Thursday, October 28, 2010

Watch the Spin: "Transitions" responsible for military suicides?


US Military wonders: why so many suicides in the troops?
“Transitions” are the missing puzzle piece


Suicide is a profound act surrounded with sadness, desperation, loneliness, anger and unanswered questions. It is difficult to talk about personally and as a statistic.

Last night driving home from work I heard a special segment on NPR stating that the U.S. Military has been struggling to understand why so many soldiers are committing suicide. Now the Army has come up with a clue. Transitions. Apparently they found that 79% of suicides are committed in the first three years of service. And, the report said, besides the obvious factors of multiple deployments, and the stress of war, there seem to be no predictors of who is most at risk for suicide. Until now. "It's all about transitions,” the report said.

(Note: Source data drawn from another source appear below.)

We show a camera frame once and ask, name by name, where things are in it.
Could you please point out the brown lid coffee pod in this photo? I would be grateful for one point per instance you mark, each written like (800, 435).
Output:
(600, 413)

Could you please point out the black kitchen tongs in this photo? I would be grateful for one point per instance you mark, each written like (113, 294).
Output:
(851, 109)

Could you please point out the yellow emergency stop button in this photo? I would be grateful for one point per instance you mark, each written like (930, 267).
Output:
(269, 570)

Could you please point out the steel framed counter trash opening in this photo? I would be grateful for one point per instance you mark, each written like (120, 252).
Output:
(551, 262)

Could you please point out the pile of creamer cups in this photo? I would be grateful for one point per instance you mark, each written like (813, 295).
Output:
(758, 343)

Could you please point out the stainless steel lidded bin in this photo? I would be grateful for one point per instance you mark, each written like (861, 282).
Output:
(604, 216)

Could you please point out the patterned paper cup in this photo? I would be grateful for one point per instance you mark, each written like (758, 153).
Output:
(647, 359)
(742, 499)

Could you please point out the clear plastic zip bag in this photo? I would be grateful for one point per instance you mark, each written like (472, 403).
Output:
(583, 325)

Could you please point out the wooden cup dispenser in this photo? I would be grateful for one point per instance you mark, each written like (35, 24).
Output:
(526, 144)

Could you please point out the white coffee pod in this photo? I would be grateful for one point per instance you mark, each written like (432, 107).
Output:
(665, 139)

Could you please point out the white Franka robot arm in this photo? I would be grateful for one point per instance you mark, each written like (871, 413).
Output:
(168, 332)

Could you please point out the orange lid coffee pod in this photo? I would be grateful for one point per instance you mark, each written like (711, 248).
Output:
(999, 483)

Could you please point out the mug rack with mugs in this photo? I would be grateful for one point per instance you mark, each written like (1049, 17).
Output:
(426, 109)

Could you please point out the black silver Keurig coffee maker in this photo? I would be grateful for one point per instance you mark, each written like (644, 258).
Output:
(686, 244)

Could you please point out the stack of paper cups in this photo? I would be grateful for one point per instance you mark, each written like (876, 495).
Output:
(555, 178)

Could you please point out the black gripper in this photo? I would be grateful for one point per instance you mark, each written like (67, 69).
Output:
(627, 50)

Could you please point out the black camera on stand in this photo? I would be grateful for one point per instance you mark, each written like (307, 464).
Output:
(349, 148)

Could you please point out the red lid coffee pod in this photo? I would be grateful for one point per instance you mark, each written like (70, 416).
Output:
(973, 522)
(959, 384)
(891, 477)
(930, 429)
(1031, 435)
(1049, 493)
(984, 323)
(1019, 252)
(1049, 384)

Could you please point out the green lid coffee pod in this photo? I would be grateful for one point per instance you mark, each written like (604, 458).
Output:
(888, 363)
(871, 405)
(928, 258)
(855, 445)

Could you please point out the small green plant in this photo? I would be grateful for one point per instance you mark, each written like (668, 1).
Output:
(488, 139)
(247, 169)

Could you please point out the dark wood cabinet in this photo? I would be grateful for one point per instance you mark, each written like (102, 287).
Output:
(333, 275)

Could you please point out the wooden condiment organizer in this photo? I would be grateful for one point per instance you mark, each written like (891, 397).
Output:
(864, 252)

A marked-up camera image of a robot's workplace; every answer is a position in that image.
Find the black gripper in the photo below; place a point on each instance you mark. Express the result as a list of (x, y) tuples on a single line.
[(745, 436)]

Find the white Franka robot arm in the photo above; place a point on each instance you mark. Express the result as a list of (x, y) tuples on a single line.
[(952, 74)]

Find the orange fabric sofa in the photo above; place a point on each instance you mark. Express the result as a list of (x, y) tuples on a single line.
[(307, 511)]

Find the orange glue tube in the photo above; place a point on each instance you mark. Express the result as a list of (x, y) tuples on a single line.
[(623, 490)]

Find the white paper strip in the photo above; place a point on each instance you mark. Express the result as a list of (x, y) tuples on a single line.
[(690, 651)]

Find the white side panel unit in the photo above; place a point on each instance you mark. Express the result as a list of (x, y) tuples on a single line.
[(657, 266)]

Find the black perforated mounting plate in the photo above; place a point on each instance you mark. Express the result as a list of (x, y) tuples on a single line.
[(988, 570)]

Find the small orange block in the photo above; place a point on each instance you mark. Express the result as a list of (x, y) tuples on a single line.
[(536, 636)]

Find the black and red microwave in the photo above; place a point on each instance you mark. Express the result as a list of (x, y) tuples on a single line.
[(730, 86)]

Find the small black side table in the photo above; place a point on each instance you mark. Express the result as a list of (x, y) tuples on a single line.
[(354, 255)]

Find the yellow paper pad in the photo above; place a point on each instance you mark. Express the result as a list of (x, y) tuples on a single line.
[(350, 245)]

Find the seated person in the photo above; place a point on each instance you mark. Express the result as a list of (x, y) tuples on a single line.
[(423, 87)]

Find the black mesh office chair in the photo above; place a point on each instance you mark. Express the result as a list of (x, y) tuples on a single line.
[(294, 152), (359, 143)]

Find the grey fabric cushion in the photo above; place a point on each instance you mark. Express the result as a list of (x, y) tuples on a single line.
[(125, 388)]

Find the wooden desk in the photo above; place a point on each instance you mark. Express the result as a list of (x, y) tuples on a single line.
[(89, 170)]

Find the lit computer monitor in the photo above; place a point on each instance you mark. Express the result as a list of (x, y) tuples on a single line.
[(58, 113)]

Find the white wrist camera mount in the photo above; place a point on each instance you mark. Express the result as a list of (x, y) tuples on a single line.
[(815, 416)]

The report highlighted a mother who lost her 19 year old son to suicide when he was ordered to take home leave after being in Iraq for a couple of months. Connie Scott talked about her son, Brian Williams, arriving home at Christmas time to face his mother’s new house, her new husband, and his fiancée’s revelation that she was in love with someone else. Connie Scott said she could see that Brian was in terrible pain and at risk for suicide but she didn’t know what to do or how to help him. When he was set to return to Iraq, there was a sense of lightness about him, she said, and she felt relieved that he would be okay. But the next day he had taken his life. Maybe if he had stayed in Iraq with his buddies and not come home, his mother said, his buddies could have helped him with the loss of other soldiers he knew, and taken care of him. Then would have survived all the losses.

I believe his buddies would have taken care of Brian. But who knows what would have happened if Brian had not come home? The fact that he was sent home after two weeks in Iraq suggests to me that he had terrible experiences in the military and the military couldn't help him.

Suicides are horrific. But they are not The Problem. The problem is war. The destruction and desecration of everything that lives, cultures, infrastructures, land, air. Suicides are a symptom of this problem.

Does the military want to be able to predict who is at risk so they can stop suicides? Why? On the surface the answer seems obvious that they care for the troops. But I can't help thinking that it's public relations more than caring about the soldiers. PTSD (Post Traumatic Stress Disorder) has become a common word since the invasion and occupation of Iraq. Why is the military not talking about this as a problem? Why is the report being vague and euphemistic by calling the horrors of war “the stress of war?” Why did NPR not talk about the problems that war creates? Every man and woman who goes to the battlefields in Iraq and Afghanistan are at risk for PTSD and harming themselves and others.

As difficult as it is, we need to come out of denial about war; face the hideous realities of what these young women and men experience, what war is doing to their psyches and their souls, take stock of what our U.S. government is doing everyday around the world and speak up about it. The responsibility is ours. This means the media. The U.S. media needs to get a grip, get courage and lead the way. Let's focus on the real problem of war, and not pretend that fewer or smoother, or no transitions for a soldier will cure the symptom of taking one's own life, or that suicide is the problem.